I have even known unusual couples who have an agreement (for whatever reason) that their partner - and that usually means the man - may have sex with other women.

It all works perfectly until their man becomes emotionally involved - because after that it's not actually the exchange of body fluids that matters to us (although we don't much like that, either) it is the exchange of affection.

Perhaps that is why Hillary famously forgave Bill 'I did not have sexual relations with that woman' Clinton - not because she didn't mind a spot of out-of-hours canoodling, but because it was obvious that her husband had no feelings for Monica Lewinsky other than lust.

'That woman' was never any threat to Hillary because she may just as well have been a blow-up sex doll. But what of the reasons for these differences between the sexes?

Why can women forgive sex whereas men can't? The thing is, like it or not, as far as evolution is concerned, we really are built differently.

Men are made to spread their seed as far and wide as possible to ensure the continuation of their genes, while female survival means securing a mate to protect her children.

When there are a few hundred predators stalking the landscape outside the cave, you had better be sure you have got a hunter-gatherer by your side.

What he does when he is out on one of his late night forays is his business, as long as he brings home the bacon. But when he stays out scattering nuts and berries outside another woman's cave, your very existence, as well as that of your children, is in serious danger.

For women, love is not simply a question of champagne and flowers. It serves as a bonding process to keep men by their side, so for them it's an urgent matter of survival.
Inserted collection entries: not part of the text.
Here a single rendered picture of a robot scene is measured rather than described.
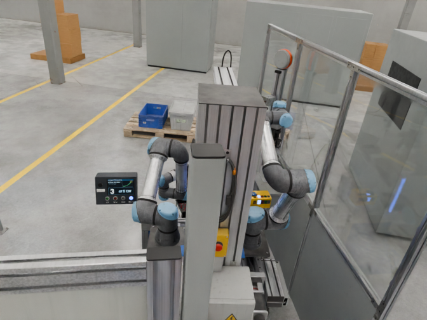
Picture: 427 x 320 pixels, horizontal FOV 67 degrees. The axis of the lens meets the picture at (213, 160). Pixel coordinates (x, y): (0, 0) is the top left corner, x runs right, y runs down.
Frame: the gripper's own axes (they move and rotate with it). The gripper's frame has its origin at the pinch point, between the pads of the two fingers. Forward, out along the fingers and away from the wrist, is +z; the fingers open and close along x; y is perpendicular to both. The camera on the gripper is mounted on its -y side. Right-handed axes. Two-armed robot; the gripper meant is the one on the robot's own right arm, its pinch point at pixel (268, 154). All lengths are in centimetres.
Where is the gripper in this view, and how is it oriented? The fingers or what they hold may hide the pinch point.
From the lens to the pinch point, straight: 207.1
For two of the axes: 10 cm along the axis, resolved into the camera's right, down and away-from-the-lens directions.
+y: 1.5, 4.9, -8.6
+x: 9.8, 0.0, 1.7
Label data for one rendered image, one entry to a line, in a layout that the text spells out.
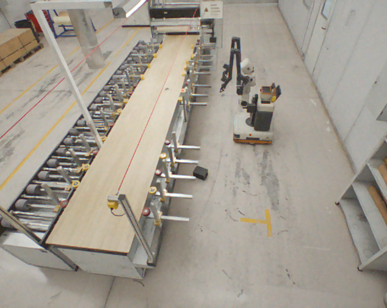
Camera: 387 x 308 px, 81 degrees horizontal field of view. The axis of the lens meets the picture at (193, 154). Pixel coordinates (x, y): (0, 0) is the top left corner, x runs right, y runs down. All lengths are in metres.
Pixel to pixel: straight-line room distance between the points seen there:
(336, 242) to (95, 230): 2.78
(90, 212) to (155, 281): 1.11
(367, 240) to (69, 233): 3.23
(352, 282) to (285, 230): 0.82
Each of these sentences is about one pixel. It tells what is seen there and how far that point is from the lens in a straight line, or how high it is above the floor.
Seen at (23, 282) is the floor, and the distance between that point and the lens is 3.65.
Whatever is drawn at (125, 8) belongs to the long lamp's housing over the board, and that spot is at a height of 2.36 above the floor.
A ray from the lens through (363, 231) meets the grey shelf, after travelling 3.54.
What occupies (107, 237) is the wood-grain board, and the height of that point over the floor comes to 0.90.
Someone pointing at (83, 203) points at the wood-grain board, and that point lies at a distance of 2.62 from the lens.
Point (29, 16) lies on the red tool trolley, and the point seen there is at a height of 0.70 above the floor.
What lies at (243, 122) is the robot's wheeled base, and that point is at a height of 0.28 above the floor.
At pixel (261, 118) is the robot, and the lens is 3.88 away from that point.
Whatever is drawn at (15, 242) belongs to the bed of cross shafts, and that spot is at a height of 0.71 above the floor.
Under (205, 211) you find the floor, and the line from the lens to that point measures 3.30.
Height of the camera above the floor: 2.85
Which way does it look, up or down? 46 degrees down
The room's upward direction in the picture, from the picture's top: 4 degrees counter-clockwise
There is a science to all this, too. Dr David Goldmeier, lead clinician at the Sexual Function Clinic at St Mary's hospital in London, says: 'It's easier for men. We have 15 times the levels of testosterone, so if we see the right female, we're off.'

Whereas women have, what he calls, 'responsive desire'.

In other words, women need to feel an emotional connection to the man in their life - and if they feel that connection has been broken because of another woman, they can struggle to ever forgive their man.

So when Yvonne Keating (or any other woman) says she is more devastated about her husband's emotional than sexual infidelity, she's got science - and evolution - on her side.